# Task item
In the listing below, locate the line containing "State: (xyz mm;" and the line containing "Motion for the". Output both of them and every line between, exactly as written, and nothing more.

# Data block
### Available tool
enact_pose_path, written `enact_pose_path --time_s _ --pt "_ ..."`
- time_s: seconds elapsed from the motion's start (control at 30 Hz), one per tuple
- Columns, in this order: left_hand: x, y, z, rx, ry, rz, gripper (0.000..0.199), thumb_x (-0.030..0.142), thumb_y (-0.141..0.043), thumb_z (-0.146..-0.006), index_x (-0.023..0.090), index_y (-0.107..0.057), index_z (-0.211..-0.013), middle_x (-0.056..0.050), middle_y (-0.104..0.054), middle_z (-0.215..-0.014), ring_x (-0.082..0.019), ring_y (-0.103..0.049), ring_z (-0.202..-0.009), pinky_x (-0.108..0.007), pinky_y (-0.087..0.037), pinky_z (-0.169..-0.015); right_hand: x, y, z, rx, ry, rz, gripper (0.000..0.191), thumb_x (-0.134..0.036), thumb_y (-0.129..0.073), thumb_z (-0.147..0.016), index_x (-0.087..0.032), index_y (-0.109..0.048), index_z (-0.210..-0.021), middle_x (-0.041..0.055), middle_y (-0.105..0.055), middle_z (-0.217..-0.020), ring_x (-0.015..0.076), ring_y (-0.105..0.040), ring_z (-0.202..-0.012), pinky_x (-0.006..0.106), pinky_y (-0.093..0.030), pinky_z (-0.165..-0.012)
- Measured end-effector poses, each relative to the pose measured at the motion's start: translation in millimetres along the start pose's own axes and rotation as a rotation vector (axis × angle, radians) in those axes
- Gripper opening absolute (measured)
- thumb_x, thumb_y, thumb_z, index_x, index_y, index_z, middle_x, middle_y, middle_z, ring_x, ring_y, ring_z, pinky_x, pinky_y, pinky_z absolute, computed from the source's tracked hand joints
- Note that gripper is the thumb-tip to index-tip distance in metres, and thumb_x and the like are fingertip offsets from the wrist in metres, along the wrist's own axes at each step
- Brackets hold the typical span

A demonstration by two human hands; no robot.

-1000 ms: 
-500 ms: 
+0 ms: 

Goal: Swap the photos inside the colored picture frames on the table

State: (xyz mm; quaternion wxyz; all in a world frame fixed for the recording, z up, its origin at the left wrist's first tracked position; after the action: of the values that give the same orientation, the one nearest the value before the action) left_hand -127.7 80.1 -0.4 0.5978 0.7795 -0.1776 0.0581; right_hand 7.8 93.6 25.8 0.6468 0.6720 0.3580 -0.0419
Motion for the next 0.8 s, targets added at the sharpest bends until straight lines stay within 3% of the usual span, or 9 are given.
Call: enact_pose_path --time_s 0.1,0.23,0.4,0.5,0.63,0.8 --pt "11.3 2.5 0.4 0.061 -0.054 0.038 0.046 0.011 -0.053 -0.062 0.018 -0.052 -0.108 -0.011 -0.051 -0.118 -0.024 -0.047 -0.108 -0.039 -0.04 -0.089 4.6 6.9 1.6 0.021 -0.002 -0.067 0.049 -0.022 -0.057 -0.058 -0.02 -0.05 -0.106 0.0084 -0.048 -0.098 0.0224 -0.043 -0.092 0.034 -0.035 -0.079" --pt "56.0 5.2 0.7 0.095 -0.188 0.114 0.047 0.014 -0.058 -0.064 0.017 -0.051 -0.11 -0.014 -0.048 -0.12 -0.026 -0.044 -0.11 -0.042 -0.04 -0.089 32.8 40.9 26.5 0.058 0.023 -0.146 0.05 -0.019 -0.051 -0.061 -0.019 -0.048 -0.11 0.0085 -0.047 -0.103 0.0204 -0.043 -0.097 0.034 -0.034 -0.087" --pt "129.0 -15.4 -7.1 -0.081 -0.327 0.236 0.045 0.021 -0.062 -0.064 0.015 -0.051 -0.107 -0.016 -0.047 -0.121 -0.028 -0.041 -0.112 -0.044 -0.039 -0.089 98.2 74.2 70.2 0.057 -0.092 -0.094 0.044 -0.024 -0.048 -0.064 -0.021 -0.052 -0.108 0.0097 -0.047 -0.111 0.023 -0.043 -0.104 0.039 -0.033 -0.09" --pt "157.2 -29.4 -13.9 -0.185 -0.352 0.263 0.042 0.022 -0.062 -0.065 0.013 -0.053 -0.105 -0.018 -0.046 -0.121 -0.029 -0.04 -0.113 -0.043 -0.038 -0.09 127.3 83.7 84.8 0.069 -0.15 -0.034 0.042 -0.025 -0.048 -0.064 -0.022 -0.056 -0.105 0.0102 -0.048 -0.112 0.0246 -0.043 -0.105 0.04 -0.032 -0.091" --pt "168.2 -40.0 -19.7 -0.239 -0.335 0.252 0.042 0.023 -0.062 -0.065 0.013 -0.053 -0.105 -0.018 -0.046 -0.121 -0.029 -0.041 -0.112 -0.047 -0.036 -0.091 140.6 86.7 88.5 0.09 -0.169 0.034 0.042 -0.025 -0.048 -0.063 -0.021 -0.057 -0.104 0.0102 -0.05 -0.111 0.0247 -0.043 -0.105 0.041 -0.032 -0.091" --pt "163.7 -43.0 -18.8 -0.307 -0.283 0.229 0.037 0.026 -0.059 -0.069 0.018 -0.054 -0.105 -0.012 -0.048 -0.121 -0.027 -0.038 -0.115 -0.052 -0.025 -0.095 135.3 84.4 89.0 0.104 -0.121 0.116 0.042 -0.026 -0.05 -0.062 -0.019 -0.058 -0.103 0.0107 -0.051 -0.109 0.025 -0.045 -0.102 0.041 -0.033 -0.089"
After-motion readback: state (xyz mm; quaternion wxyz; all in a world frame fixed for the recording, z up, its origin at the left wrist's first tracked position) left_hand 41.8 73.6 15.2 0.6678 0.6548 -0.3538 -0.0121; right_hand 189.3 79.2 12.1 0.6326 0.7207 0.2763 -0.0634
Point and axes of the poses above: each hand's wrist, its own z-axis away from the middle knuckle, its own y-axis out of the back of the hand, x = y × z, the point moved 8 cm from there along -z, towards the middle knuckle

# Answer below
State: (xyz mm; quaternion wxyz; all in a world frame fixed for the recording, z up, its origin at the left wrist's first tracked position; after the action: of the values that give the same orientation, the one nearest the value before the action) left_hand -127.7 80.1 -0.4 0.5978 0.7795 -0.1776 0.0581; right_hand 7.8 93.6 25.8 0.6468 0.6720 0.3580 -0.0419
Motion for the next 0.8 s, targets added at the sharpest bends until straight lines stay within 3% of the usual span, or 9 are given.

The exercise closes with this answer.